Réduction de l’empreinte carbone d’un Vignoble Innovant Ecoresponsable. Scénarii et leviers évalués avec l’outil GES&Vit
Camille Guilbert, Clara Gérardin et Hugo Luzi
IFV Sud-ouest – V’innopôle, 1920 route de Lisle sur Tarn, Peyrole, France
L’empreinte carbone des exploitations viticoles est un indicateur de plus en plus important dans le contexte de changement climatique actuel. Réduire et compenser cette empreinte par des leviers au vignoble ou en cave est un objectif prioritaire pour les Vignobles Innovants Eco-responsables – V.I.E. dédiés à Vin De France. Plusieurs pratiques du V.I.E. sont indispensables pour atteindre les objectifs de haut rendement, notamment la fertilisation, la taille mécanisée, et le palissage très rigide, malgré les émissions engendrées. Des moyens pour réduire l’empreinte carbone du V.I.E. tout en maintenant les objectifs de production sont recherchés pour assurer la durabilité de ce mode de production.

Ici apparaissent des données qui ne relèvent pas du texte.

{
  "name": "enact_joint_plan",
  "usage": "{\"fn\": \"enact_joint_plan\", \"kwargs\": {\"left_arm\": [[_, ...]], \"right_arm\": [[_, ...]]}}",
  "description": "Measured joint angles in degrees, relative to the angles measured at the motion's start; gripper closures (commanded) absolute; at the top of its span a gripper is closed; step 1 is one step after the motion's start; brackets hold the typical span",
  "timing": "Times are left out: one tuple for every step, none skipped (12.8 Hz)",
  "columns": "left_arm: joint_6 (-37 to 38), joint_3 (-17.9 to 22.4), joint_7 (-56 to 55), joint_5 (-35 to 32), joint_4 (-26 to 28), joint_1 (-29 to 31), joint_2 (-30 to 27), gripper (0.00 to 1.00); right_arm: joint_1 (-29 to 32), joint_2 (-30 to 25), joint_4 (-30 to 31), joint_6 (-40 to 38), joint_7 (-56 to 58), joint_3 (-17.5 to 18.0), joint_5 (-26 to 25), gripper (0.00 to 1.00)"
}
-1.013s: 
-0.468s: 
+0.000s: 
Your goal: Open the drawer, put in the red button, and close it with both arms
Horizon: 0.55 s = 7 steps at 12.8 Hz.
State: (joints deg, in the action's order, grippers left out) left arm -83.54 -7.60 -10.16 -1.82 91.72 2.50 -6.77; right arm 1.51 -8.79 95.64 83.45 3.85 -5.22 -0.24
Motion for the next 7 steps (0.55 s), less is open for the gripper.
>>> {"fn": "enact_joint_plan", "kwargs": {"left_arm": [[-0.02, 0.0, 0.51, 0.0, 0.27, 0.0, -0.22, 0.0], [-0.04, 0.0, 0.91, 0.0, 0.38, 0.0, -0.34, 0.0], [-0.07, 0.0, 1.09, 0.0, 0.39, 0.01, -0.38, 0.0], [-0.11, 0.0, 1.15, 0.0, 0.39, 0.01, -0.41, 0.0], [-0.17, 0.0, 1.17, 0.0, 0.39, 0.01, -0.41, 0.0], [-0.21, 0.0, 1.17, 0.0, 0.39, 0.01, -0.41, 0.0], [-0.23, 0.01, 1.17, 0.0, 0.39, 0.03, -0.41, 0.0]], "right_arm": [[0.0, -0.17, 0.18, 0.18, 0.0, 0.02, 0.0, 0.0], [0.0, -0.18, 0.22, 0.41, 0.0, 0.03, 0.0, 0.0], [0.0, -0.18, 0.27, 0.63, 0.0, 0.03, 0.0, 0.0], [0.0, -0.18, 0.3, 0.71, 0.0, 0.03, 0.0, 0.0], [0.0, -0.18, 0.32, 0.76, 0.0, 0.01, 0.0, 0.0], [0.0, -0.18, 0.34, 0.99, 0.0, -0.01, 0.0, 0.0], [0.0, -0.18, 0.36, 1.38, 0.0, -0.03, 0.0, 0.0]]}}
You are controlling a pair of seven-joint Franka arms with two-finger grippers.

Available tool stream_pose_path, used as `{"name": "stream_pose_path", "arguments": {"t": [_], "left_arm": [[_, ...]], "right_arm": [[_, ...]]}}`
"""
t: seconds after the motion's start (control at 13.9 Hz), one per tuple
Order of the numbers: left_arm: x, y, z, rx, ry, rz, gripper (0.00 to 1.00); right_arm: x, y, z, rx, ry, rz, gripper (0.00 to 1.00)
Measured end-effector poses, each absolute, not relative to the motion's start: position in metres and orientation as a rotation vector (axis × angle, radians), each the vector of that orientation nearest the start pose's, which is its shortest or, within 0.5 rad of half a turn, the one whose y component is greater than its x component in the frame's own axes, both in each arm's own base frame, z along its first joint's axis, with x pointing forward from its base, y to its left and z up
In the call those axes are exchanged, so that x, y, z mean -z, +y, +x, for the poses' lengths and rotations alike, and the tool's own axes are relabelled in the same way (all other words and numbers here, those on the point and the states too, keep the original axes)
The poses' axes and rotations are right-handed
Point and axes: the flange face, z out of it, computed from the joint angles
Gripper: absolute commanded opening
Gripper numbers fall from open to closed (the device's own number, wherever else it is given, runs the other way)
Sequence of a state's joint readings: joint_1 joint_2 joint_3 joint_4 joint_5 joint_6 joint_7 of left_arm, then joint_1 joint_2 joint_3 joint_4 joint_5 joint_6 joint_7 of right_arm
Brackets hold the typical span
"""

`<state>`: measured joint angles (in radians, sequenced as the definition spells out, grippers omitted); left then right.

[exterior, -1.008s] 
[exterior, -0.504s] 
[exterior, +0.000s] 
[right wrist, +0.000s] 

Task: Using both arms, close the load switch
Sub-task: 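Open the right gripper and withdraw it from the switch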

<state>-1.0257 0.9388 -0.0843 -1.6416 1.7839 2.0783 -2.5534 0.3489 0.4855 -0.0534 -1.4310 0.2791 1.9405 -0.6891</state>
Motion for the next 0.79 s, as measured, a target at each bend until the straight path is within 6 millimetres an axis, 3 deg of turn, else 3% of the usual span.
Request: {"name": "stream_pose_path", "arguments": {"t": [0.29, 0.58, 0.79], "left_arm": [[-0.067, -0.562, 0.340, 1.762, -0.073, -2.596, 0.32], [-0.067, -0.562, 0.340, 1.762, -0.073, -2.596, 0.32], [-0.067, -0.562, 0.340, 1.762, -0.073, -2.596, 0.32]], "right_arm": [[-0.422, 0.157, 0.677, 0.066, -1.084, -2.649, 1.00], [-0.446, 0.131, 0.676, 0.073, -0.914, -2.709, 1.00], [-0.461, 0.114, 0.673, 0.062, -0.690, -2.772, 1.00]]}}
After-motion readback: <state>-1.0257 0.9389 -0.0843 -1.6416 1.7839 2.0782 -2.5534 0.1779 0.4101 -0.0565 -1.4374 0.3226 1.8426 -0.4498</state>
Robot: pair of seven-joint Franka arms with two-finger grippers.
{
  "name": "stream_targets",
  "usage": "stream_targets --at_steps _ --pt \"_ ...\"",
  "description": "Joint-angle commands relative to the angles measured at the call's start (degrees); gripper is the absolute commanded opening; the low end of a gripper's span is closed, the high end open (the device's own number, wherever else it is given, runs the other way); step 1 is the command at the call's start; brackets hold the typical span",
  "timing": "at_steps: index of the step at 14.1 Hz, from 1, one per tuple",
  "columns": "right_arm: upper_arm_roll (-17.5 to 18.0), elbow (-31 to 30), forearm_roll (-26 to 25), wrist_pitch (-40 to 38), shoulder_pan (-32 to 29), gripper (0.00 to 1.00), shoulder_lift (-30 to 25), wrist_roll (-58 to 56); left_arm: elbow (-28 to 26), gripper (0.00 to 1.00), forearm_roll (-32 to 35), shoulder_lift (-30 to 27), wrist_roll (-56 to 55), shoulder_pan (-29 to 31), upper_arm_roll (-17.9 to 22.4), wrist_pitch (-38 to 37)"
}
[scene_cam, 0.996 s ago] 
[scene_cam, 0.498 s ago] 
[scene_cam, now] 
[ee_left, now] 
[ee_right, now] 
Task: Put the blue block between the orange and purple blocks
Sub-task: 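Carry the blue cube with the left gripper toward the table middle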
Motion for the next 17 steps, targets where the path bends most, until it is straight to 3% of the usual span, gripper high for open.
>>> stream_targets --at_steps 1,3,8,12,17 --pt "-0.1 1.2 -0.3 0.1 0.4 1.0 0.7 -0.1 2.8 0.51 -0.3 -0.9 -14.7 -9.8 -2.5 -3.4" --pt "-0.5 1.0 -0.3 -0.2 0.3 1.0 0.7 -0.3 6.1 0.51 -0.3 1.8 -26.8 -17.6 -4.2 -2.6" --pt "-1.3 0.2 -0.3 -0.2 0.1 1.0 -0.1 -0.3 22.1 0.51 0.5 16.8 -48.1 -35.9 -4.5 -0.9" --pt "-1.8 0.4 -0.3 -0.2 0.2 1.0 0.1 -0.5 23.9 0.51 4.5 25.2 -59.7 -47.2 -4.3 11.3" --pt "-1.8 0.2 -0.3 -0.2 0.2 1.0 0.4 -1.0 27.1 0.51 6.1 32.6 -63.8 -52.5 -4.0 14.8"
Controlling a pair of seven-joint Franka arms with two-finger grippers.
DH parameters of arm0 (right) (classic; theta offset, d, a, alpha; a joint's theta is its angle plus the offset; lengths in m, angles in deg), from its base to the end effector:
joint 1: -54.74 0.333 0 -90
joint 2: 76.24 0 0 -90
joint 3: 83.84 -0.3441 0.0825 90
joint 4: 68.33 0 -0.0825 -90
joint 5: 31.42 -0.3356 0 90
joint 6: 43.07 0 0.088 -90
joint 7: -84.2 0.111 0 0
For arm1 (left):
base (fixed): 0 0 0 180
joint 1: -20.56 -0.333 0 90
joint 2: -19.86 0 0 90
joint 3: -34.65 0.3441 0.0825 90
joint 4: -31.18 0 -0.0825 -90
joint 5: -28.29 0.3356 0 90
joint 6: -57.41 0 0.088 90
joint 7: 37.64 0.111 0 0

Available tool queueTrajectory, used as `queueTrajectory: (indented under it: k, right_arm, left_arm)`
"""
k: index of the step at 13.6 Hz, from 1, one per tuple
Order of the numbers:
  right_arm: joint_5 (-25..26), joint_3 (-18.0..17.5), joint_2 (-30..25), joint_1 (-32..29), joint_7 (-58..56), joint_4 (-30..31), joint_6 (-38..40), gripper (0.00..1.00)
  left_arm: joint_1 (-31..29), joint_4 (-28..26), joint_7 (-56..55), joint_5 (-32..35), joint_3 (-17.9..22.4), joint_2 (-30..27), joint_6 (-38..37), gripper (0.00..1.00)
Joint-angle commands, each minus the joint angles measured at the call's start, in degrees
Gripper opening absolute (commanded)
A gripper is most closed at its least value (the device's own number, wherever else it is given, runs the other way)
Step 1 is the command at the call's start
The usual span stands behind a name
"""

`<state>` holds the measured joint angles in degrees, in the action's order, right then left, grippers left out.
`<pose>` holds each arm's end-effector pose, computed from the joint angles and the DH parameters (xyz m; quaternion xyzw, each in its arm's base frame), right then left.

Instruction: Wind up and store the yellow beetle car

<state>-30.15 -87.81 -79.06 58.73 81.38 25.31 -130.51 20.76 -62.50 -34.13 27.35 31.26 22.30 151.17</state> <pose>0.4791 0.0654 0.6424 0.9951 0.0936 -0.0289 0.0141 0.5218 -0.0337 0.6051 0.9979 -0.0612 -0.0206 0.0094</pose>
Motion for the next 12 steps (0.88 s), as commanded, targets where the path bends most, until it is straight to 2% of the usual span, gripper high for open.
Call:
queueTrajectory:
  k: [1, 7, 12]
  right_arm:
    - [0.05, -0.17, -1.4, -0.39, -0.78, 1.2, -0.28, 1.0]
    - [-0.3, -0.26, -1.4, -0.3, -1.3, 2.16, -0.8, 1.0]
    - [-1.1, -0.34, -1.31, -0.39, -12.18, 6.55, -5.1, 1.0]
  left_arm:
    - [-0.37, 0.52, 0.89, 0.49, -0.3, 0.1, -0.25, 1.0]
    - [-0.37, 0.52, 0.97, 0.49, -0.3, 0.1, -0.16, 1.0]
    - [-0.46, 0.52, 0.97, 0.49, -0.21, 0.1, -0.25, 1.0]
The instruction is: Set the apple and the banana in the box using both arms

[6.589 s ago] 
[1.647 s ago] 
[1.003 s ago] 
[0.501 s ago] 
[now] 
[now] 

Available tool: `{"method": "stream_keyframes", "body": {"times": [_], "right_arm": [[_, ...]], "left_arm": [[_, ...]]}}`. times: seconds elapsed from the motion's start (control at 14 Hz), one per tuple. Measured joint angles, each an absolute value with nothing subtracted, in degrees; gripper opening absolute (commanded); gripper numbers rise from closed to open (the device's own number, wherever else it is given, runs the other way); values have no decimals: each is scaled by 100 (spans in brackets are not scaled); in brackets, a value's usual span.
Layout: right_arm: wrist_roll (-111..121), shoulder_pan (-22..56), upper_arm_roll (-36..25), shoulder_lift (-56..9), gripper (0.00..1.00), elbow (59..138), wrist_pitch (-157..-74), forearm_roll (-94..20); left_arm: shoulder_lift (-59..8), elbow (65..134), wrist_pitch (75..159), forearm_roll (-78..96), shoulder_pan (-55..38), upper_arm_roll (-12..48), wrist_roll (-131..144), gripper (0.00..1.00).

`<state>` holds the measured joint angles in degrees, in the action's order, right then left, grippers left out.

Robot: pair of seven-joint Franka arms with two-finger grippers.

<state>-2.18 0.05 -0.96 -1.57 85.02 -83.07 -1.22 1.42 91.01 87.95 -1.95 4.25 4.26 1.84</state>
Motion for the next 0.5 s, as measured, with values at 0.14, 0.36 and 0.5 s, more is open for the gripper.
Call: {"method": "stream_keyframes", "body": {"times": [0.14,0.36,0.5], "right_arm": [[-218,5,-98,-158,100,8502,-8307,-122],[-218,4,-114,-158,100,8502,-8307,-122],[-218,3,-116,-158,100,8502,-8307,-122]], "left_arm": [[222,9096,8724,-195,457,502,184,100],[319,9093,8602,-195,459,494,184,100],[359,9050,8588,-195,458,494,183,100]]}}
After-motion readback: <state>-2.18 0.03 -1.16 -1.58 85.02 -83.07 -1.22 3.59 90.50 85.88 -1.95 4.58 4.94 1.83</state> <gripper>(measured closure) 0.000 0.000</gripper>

GES&Vit, l’outil développé par l’IFV pour quantifier l’empreinte carbone d’une production viticole
L’outil GES&Vit, opérationnel depuis 2022, permet d’évaluer l’empreinte carbone d’une parcelle viticole, en calculant les émissions directes et indirectes de gaz à effet de serre. Les émissions directes sont liées à l’activité viticole sur la parcelle, comme la combustion de carburant par le tracteur. Les émissions indirectes sont liées à l’amont de la production viticole, comme la fabrication des produits phytosanitaires et des engrais.
Avec GES&Vit, l’empreinte carbone d’une parcelle V.I.E. de référence est ainsi calculée en considérant l’itinéraire technique de référence suivant :
- Taille mécanique (taille rase précise TRP) ;
- Apports azotés soutenus de l’ordre de 80 kg d’azote par hectare et par an, dont 40 kg apportés au sol sous forme organique, et 40 kg sous forme minérale apportés de façon fractionnée par fertirrigation ;
- Couverts végétaux sur tous les inter-rangs, avec alternance d’engrais verts et d’enherbement permanent ;
- Outil d’aide à la décision pour les traitements phytosanitaires.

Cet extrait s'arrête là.